Here are three possibilities to consider:

— Ryan should be in the advantageous position of getting early praise from the media with stories like, “Look what the Colts’ offense can do with Ryan now that Carson Wentz is gone.”

— Mac Jones (DraftKings + 6000; BetMGM + 5000; Circa + 5000), who reportedly has a new chiseled body, will be at the helm of a new-look Patriots offense. If coordinator Matt Patricia can successfully dial up more three-WR sets without the reliance of a FB, Jones may put up good passing numbers. Just handicapping this from a media perspective, there will be plenty of coverage on all New England-related topics.

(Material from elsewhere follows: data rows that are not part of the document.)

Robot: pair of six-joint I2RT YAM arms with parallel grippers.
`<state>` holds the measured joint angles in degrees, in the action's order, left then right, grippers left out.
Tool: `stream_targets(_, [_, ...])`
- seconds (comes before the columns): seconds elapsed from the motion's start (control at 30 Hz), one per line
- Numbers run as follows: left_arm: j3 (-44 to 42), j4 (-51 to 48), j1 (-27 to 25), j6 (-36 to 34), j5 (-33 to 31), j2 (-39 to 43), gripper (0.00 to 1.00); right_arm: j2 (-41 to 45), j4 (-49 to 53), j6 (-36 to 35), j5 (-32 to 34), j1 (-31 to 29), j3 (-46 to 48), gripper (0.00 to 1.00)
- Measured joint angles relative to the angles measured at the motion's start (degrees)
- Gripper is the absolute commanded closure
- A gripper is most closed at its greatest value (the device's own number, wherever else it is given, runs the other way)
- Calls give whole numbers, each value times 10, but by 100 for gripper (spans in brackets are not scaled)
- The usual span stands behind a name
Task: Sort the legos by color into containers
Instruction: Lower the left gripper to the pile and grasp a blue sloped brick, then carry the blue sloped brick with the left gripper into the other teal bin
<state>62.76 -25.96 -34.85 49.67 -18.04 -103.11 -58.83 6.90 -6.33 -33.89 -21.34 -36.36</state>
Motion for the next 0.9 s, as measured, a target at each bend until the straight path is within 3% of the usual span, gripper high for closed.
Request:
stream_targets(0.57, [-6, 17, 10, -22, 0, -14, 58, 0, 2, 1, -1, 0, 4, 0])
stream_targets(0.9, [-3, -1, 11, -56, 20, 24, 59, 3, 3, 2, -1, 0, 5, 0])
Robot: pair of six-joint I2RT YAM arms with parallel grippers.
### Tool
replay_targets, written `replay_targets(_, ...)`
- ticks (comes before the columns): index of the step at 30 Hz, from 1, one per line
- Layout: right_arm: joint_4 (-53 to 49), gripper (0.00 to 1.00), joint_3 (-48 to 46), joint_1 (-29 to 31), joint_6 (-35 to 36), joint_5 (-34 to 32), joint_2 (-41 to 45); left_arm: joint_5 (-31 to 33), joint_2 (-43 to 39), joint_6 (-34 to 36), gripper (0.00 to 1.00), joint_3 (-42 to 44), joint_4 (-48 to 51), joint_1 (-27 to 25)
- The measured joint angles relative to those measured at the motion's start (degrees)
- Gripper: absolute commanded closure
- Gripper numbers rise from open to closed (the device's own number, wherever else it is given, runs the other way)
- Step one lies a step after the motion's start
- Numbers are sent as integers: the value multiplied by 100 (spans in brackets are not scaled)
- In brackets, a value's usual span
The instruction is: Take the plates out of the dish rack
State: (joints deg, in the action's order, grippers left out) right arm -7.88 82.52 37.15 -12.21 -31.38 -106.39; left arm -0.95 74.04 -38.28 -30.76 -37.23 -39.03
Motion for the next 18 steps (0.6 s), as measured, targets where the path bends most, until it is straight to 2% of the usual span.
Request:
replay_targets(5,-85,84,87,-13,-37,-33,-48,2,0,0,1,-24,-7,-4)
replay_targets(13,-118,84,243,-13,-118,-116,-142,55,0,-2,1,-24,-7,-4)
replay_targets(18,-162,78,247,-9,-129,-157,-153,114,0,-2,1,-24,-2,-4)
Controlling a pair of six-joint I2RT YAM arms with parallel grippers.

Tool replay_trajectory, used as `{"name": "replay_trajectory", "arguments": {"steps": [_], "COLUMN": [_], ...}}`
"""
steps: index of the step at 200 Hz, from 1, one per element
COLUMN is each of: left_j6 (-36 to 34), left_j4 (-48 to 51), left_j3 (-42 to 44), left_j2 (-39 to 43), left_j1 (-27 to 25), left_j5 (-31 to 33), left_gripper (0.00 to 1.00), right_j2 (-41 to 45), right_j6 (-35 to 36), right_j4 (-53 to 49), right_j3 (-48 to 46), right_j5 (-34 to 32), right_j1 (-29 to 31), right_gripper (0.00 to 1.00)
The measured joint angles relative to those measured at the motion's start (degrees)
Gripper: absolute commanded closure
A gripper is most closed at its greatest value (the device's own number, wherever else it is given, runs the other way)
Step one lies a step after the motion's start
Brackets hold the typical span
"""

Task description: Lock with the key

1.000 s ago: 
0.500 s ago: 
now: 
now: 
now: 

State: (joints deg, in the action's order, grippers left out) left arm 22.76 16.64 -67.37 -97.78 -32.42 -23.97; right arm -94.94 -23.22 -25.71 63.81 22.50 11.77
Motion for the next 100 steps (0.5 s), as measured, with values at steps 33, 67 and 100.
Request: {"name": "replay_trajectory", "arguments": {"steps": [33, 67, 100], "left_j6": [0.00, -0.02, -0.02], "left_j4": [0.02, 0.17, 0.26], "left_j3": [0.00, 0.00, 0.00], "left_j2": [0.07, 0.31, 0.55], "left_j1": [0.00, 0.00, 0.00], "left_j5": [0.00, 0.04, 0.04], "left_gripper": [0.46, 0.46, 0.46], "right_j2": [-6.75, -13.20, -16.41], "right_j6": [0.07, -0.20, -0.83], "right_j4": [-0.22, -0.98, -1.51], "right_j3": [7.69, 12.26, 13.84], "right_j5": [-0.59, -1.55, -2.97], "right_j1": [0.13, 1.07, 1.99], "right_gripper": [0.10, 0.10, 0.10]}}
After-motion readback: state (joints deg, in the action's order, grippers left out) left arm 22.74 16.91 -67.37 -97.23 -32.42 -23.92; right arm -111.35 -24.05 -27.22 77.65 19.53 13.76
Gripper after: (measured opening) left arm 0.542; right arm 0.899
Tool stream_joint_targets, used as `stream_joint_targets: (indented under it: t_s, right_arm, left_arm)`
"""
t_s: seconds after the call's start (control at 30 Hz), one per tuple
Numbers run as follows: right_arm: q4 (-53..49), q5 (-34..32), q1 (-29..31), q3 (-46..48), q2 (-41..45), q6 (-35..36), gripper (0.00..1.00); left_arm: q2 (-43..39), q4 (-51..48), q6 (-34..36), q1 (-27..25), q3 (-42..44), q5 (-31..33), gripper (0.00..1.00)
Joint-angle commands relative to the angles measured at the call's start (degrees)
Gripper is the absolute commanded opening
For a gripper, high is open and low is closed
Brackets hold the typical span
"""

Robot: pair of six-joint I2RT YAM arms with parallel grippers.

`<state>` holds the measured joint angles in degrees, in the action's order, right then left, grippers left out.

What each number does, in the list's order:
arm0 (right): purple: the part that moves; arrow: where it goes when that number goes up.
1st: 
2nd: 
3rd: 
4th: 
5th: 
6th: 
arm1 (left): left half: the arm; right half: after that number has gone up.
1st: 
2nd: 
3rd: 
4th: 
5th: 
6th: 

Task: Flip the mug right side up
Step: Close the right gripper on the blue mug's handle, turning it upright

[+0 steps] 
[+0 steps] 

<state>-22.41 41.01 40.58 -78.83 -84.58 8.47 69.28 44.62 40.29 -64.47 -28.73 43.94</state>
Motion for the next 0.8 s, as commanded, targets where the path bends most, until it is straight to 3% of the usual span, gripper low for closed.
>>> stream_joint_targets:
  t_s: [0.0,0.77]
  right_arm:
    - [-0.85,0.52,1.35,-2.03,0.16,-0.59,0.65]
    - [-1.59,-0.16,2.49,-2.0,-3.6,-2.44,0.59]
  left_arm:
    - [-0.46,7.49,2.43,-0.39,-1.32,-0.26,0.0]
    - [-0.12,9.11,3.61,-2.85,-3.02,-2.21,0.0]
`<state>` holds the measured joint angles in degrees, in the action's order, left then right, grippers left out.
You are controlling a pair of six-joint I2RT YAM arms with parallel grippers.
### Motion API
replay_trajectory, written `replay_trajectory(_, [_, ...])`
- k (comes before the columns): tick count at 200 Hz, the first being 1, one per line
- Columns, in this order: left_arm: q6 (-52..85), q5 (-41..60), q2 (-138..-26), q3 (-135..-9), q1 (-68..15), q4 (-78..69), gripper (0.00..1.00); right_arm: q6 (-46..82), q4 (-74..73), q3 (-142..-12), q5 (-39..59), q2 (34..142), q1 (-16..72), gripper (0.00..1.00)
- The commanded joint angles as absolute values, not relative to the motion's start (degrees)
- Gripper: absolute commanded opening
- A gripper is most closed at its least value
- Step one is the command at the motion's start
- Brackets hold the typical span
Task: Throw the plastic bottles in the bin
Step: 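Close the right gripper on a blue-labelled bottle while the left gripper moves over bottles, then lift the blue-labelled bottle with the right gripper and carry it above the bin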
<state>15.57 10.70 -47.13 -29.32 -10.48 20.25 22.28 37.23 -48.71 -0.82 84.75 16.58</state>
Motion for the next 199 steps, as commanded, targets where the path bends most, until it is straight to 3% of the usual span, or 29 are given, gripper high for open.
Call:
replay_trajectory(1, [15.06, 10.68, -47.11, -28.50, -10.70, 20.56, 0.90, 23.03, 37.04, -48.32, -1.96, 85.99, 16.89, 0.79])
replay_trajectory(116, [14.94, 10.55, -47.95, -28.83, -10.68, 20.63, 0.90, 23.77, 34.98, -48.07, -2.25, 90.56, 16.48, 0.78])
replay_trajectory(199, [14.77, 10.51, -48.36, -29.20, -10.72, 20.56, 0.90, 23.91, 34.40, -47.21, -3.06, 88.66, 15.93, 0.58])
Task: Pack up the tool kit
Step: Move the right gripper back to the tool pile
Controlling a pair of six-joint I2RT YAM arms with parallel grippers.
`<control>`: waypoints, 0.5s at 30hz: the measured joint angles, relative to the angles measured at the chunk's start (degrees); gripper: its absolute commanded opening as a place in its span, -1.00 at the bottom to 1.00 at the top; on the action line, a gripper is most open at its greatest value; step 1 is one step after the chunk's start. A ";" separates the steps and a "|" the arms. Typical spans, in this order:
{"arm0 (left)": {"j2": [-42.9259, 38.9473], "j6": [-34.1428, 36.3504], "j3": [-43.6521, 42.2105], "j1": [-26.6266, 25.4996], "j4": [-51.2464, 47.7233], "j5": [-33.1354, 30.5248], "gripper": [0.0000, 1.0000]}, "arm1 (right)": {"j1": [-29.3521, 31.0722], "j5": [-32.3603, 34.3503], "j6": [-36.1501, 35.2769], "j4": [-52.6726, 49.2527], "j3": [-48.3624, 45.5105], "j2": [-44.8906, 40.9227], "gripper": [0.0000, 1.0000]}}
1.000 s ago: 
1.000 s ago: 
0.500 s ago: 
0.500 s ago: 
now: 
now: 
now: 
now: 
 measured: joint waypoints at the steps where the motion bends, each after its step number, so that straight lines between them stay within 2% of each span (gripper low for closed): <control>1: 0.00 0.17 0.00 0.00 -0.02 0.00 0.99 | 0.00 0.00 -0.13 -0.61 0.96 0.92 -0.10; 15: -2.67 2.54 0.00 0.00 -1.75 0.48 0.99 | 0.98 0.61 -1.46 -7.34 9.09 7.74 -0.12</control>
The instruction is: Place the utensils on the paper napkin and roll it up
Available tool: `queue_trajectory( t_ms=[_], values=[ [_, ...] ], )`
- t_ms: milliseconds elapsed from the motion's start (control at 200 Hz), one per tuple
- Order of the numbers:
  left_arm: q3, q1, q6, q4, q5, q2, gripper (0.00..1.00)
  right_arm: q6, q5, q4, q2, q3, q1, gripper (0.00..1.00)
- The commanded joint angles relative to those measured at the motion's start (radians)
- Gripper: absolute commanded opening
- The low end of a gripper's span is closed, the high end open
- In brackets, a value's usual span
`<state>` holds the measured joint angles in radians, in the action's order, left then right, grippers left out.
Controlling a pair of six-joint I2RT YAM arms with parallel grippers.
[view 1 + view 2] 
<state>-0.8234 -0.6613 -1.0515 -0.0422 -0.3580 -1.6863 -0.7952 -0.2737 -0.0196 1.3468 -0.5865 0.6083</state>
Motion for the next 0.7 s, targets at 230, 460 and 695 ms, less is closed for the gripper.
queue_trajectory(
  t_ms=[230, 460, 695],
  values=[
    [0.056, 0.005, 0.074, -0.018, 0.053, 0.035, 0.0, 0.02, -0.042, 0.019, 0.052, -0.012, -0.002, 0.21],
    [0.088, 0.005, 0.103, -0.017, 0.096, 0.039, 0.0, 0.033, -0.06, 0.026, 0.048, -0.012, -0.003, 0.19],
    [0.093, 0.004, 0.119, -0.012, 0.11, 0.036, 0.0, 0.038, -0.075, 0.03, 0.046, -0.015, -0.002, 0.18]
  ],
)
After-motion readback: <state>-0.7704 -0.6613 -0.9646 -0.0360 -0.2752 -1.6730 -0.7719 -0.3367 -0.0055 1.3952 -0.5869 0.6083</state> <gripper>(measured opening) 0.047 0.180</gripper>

— There is a path for Kirk Cousins (DraftKings + 5000; BetMGM + 5000; Circa + 5000) to win the MVP. He was somewhat in the race last year and has a new coach in offensive-minded Kevin O’Connell, who was certainly an asset for Stafford last year. Cousins also gets a combined four games against the Bears and Lions. The Vikings start the season from a betting and media perspective in the shadow of the Packers. That could change if the Packers’ offense is no longer the same without Adams.

For those who see this as a possibility but can’t stomach a ticket on Cousins, look at the Vikings (+ 265) to win the division.

Early leans

Based on value, individual statistical projections, team potential and developing media narratives, Herbert is my preferred choice for an early-season MVP futures ticket.

If you prefer to spread some micro-bets over a couple of long shots, break up a unit in support of Cousins and Ryan. Placing a small portion on each could provide some long-term equity that helps for hedging purposes come December.